### Problem
The reply should hold only the lines from the one with "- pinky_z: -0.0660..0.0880" to the one with "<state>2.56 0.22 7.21", both ends kept, exactly as they appear below, without any pictures.

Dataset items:

*** Begin section ***

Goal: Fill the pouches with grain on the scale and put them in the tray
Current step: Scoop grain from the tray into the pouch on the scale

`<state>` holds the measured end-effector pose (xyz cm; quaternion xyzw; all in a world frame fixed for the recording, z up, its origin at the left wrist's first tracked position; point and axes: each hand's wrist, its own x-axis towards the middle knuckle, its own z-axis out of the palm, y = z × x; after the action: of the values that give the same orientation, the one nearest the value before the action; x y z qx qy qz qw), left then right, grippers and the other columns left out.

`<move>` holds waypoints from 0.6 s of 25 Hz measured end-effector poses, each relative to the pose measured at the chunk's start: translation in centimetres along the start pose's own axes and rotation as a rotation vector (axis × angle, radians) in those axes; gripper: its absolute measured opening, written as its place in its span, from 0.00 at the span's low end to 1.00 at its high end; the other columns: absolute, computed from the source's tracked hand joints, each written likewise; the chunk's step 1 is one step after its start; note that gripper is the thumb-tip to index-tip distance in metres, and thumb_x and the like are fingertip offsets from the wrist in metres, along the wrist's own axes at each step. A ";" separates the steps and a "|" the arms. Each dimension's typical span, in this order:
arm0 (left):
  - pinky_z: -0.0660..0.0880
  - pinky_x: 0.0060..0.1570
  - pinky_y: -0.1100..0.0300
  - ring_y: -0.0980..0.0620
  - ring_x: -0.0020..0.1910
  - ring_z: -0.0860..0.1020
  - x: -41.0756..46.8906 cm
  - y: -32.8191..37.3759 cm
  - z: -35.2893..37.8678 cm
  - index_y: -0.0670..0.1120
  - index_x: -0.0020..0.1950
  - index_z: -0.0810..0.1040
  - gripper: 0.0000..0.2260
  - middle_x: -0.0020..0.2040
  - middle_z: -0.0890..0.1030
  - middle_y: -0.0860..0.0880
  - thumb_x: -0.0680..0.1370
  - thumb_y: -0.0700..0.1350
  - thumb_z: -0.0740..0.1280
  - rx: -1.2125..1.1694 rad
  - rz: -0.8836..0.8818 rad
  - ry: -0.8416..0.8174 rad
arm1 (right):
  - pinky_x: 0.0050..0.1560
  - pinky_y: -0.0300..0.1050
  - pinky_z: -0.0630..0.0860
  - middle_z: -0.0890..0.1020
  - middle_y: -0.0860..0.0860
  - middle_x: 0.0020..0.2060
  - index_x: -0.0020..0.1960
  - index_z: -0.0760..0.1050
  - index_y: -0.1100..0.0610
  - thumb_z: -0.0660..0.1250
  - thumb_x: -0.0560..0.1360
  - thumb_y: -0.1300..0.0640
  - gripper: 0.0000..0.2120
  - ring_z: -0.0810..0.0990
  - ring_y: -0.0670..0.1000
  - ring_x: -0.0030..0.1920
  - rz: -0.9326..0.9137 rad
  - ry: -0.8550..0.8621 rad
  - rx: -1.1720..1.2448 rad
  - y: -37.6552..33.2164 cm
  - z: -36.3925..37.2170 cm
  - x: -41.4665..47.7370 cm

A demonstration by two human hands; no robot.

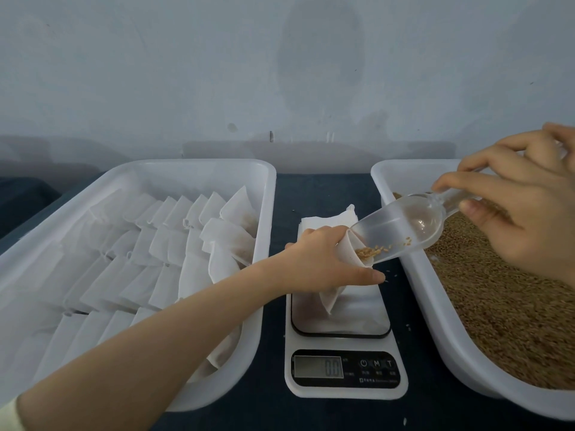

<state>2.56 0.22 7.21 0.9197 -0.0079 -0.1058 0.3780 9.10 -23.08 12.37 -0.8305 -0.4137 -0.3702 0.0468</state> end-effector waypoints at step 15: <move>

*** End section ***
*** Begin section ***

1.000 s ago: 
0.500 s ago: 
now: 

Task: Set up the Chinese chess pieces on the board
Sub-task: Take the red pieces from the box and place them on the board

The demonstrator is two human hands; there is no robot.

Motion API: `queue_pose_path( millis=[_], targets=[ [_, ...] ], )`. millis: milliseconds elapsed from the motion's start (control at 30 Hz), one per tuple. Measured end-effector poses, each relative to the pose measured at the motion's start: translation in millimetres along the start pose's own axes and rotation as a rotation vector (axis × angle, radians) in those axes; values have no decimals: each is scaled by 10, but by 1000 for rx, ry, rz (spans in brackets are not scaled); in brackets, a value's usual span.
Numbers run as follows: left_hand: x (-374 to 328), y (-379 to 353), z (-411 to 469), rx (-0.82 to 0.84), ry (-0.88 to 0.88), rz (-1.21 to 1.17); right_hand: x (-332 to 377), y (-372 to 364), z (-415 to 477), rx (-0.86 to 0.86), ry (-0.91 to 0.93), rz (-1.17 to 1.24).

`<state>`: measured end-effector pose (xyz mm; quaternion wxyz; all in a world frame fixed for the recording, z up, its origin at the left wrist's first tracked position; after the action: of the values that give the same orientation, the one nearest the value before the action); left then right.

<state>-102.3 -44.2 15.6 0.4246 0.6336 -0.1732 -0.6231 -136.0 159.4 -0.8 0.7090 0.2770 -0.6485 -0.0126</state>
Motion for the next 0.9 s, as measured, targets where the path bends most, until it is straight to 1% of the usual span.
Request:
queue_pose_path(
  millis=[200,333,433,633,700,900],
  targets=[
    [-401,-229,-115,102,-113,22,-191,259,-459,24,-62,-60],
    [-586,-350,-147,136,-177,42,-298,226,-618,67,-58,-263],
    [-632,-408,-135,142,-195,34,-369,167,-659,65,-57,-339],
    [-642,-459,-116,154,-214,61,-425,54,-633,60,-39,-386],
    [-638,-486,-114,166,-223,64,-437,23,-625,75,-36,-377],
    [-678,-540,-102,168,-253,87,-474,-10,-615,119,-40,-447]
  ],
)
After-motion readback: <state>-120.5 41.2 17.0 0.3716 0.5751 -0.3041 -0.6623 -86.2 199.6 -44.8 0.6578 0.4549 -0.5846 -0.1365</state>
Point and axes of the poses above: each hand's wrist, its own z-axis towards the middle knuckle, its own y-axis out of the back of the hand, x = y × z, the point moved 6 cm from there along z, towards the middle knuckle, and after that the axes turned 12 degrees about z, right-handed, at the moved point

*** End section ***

### Result of the task
  - pinky_z: -0.0660..0.0880
  - pinky_x: 0.0060..0.1570
  - pinky_y: -0.1100..0.0300
  - ring_y: -0.0980..0.0620
  - ring_x: -0.0020..0.1910
  - ring_z: -0.0860..0.1020
  - x: -41.0756..46.8906 cm
  - y: -32.8191..37.3759 cm
  - z: -35.2893..37.8678 cm
  - index_y: -0.0670..0.1120
  - index_x: -0.0020..0.1950
  - index_z: -0.0810..0.1040
  - gripper: 0.0000..0.2260
  - middle_x: -0.0020..0.2040
  - middle_z: -0.0890..0.1030
  - middle_y: -0.0860..0.0880
  - thumb_x: -0.0680..0.1370
  - thumb_y: -0.0700..0.1350
  - thumb_z: -0.0740..0.1280
  - rx: -1.2125..1.1694 rad
  - rz: -0.8836..0.8818 rad
  - ry: -0.8416..0.8174 rad
arm1 (right):
  - pinky_x: 0.0050..0.1560
  - pinky_y: -0.0300..0.1050
  - pinky_z: -0.0630..0.0860
  - middle_z: -0.0890..0.1020
  - middle_y: -0.0860..0.0860
  - middle_x: 0.0020..0.2060
  - index_x: -0.0020..0.1960
  - index_z: -0.0760..0.1050
  - index_y: -0.1100..0.0610
  - thumb_z: -0.0660..0.1250
  - thumb_x: -0.0560..0.1360
  - thumb_y: -0.1300..0.0640
  - gripper: 0.0000..0.2120
  - ring_z: -0.0810..0.0990
  - ring_y: -0.0670..0.1000
  - ring_x: -0.0030..0.1920
  - rz: -0.9326..0.9137 rad
  - ry: -0.8550..0.8621 rad
  - rx: -1.1720..1.2448 rad
  - y: -37.6552..33.2164 cm
  - z: -36.3925..37.2170 cm
  - x: -41.4665..47.7370 cm

A demonstration by two human hands; no robot.


<state>2.56 0.22 7.21 0.9197 -0.0079 -0.1058 0.3780 9.10 -23.08 12.37 -0.8305 -0.4137 -0.3702 0.0468</state> end-effector waypoints at step 15: <move>

With that, the answer is finished.